The choices you make in how you live your lifestyle outside of work will have a very large impact on your quality of life at any carrier.

You have a good problem to have. You have to go with what you know today.
The way you said, “The negatives are all the same from other posts and mostly revolve around the contract,” strikes me as kind of brushing off the importance of the contract an airline pilot works under as relatively inconsequential. It’s kind of like saying something like, “Except for the contract, this place is great.”

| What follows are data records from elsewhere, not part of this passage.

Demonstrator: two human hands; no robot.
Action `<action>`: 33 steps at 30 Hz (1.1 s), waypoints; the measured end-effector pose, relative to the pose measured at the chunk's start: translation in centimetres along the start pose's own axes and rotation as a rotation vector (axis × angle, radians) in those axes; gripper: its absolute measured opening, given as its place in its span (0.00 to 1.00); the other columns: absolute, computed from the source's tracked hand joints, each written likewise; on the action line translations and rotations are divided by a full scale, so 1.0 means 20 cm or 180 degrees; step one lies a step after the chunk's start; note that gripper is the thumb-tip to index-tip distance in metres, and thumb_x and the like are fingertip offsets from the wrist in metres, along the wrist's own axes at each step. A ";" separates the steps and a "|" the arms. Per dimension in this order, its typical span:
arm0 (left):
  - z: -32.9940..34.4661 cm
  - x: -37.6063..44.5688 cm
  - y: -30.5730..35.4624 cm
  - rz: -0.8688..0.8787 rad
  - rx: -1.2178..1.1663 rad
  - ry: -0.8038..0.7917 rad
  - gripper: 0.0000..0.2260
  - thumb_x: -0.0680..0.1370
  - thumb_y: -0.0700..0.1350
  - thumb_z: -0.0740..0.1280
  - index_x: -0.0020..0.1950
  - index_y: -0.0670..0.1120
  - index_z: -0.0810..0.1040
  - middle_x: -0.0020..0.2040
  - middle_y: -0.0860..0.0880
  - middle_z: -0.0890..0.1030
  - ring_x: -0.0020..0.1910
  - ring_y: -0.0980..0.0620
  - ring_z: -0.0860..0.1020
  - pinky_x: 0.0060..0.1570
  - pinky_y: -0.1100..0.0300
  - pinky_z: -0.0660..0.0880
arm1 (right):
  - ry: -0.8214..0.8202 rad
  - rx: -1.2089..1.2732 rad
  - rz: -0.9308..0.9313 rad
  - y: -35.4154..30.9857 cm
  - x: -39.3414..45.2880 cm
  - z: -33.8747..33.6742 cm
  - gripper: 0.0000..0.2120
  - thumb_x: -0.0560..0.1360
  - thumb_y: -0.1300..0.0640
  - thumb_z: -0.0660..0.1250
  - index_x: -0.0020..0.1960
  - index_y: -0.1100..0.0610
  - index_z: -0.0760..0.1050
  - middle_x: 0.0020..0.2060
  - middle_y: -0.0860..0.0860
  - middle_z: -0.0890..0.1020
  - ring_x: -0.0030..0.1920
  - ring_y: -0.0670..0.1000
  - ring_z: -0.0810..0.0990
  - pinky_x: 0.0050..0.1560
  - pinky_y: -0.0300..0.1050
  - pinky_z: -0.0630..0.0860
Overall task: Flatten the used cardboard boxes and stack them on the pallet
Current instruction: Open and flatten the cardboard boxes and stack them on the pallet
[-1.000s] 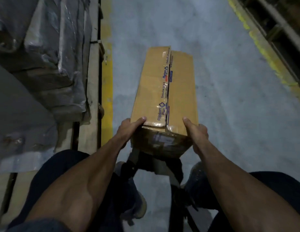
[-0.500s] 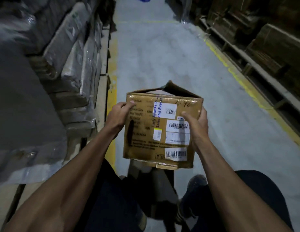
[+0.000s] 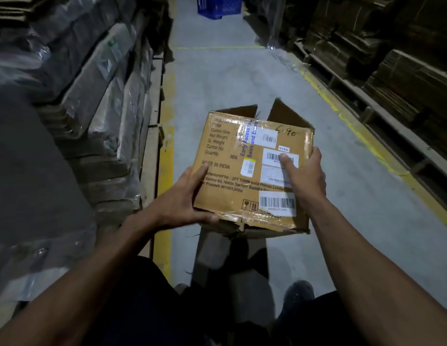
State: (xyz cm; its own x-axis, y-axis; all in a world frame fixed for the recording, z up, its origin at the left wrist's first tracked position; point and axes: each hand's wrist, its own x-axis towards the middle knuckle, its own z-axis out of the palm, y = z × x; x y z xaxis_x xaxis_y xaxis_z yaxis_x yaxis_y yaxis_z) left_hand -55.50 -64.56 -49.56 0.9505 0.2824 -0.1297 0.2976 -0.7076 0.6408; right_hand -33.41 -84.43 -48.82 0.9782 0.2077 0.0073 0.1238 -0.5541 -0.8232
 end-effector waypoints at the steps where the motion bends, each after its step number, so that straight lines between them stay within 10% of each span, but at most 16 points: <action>1: 0.03 0.00 -0.02 -0.0058 0.0273 -0.0022 0.61 0.58 0.77 0.71 0.77 0.66 0.34 0.82 0.50 0.45 0.79 0.47 0.58 0.73 0.49 0.66 | 0.0017 -0.0077 -0.0012 -0.01 0.02 0.00 0.37 0.74 0.33 0.67 0.75 0.47 0.58 0.64 0.51 0.77 0.62 0.58 0.78 0.62 0.62 0.75; 12: 0.15 0.21 0.02 0.0019 0.0440 0.1064 0.51 0.68 0.59 0.78 0.81 0.59 0.47 0.78 0.46 0.60 0.68 0.41 0.71 0.61 0.45 0.76 | -0.0768 0.0438 -0.0581 0.11 -0.10 -0.17 0.29 0.73 0.40 0.73 0.69 0.40 0.65 0.65 0.48 0.76 0.62 0.50 0.79 0.60 0.52 0.78; 17: 0.13 0.27 0.05 -0.0049 0.0315 0.1110 0.50 0.68 0.58 0.78 0.81 0.57 0.50 0.76 0.48 0.63 0.68 0.45 0.71 0.61 0.48 0.74 | -0.1117 0.0029 -0.0740 0.29 -0.28 -0.18 0.55 0.61 0.35 0.79 0.79 0.42 0.54 0.75 0.45 0.59 0.71 0.44 0.60 0.68 0.45 0.62; 22: 0.14 0.26 0.10 -0.0067 0.0146 0.1168 0.49 0.68 0.55 0.79 0.81 0.53 0.53 0.74 0.46 0.66 0.69 0.44 0.70 0.65 0.44 0.73 | -0.0291 0.0032 -0.0863 0.32 -0.28 -0.07 0.45 0.67 0.55 0.81 0.78 0.47 0.62 0.73 0.54 0.66 0.70 0.50 0.68 0.66 0.46 0.71; 33: -0.14 0.13 0.32 -0.0355 -0.0402 0.1565 0.45 0.62 0.64 0.79 0.76 0.56 0.68 0.71 0.49 0.74 0.66 0.49 0.73 0.67 0.52 0.71 | 0.0242 0.0141 -0.1266 -0.01 -0.24 -0.16 0.35 0.69 0.54 0.79 0.73 0.54 0.69 0.67 0.55 0.75 0.66 0.53 0.74 0.59 0.35 0.69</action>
State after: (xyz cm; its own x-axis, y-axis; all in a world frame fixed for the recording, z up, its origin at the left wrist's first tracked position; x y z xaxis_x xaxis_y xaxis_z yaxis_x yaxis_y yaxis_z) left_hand -51.41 -66.46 -43.68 0.7503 0.6441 0.1490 0.3528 -0.5806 0.7337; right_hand -37.60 -87.91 -46.77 0.8651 0.3378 0.3707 0.4894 -0.4068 -0.7713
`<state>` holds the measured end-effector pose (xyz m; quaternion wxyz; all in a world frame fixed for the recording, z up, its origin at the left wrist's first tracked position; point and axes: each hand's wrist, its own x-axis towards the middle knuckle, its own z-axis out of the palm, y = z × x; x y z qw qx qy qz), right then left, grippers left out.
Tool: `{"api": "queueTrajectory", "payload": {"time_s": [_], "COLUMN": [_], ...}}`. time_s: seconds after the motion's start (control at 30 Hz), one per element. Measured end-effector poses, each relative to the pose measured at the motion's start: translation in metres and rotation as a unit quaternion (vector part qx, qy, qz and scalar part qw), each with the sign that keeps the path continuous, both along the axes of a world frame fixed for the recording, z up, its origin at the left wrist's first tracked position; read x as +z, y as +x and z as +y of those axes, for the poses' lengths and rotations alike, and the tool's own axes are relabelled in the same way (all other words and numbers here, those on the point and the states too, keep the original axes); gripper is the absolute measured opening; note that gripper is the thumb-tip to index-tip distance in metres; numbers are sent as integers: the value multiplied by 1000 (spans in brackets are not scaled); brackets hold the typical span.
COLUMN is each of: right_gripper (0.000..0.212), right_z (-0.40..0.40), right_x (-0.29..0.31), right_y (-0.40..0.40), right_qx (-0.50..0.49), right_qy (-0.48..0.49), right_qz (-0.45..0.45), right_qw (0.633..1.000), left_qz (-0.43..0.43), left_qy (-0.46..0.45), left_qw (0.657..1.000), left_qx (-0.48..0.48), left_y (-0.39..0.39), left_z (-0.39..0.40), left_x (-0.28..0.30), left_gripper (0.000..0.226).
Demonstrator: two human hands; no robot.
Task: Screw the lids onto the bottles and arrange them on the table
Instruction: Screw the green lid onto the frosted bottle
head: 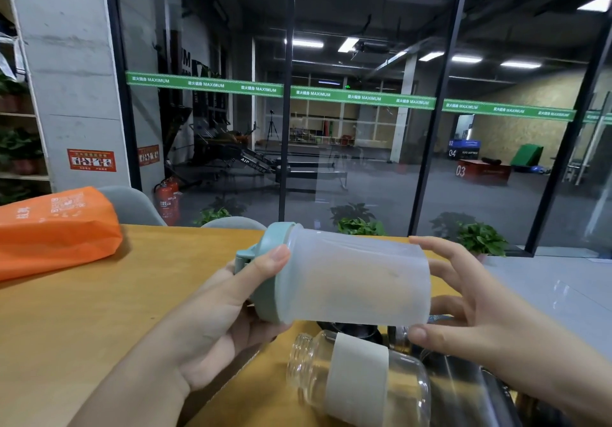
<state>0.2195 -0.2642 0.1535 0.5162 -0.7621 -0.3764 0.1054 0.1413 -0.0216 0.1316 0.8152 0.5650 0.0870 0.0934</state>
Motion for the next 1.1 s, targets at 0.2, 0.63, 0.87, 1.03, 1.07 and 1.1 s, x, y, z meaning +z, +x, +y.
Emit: {"api": "queueTrajectory", "payload": {"time_s": [0.2,0.63,0.87,1.03,1.07,1.1], "right_gripper": [77,105,115,118,114,109], "right_z": [-5,-5,-2,3,4,4], "right_x": [3,-4,-5,-6,-6,-7], "right_y": [1,12,9,2,1,1], "right_qx": [-20,-80,-97,-71,-62,-54], "right_qy": [-4,-114,-151,-80,-69,-56], "right_qz": [-22,8,10,-26,-34,-41], "right_qw": [1000,990,984,994,995,996], "left_qz": [13,-7,-5,-10,-10,-10], "left_qy": [-2,-4,18,5,7,9], "left_qw": [1000,999,999,1000,1000,1000], "left_qx": [-17,-44,-27,-3,-1,-1], "left_y": [0,0,1,1,1,0], "left_z": [1,1,-2,0,0,-1], "left_x": [0,0,-1,2,2,2], "left_gripper": [68,79,58,69,68,68]}}
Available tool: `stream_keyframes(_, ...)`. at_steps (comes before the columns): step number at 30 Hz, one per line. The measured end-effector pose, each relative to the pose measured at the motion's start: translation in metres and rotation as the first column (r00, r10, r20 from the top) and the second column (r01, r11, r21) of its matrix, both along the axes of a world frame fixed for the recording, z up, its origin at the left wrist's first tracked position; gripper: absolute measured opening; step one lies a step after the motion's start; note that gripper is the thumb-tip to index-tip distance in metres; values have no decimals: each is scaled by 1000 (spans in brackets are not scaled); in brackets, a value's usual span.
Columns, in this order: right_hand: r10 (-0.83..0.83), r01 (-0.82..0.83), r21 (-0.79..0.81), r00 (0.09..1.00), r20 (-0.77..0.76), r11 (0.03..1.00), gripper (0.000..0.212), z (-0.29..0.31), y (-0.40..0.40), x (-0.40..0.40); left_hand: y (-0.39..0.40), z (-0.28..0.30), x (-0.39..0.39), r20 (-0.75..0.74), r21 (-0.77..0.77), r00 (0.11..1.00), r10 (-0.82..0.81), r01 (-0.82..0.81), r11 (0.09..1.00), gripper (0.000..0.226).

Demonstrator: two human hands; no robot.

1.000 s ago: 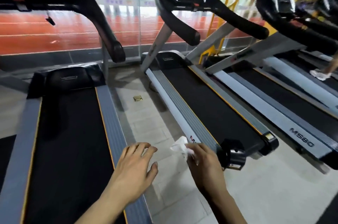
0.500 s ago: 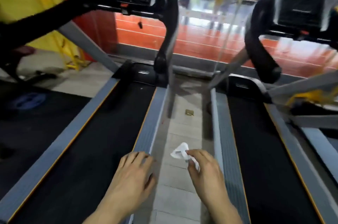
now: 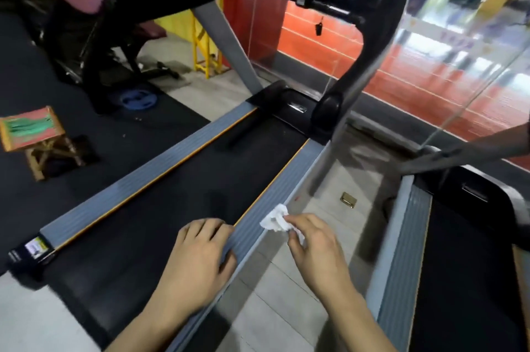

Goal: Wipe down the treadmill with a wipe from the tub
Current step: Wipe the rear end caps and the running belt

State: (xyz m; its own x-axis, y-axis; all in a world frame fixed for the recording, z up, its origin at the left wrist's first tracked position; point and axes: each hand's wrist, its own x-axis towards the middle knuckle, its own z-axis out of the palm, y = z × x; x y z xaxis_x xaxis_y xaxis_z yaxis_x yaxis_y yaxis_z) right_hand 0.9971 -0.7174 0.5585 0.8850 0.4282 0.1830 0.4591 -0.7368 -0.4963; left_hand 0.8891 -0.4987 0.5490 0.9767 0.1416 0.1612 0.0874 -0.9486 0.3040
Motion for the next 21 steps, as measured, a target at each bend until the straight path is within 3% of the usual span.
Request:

I don’t know if that’s how you meant it.

But for the guys who don’t have a lot of experience working under a collective bargaining agreement (contract), it functions sort of like the DNA for an airline pilot’s life. DNA specifies how an organism looks and behaves.

Similarly, the contract defines how much of your life, and a lot of your family’s life, at work and outside of work, looks and feels. It determines how much you get paid, how hard you have to work while you’re at work, how many days off you get, how much vacation you get, whether you and your family have access to life-saving medical care without going into bankruptcy, how much money you will have in retirement, and on and on. The contract you end up working under is not an unimportant thing - at all.

Chimps and humans share almost 99% of the same genetic code. Yet, there are huge differences in the way chimps and humans look and behave. Its kinda the same with airline pilot contracts: you might be tempted to dismiss the differences between different airline pilot contracts as trifling and insignificant. I’d say that’s a mistake.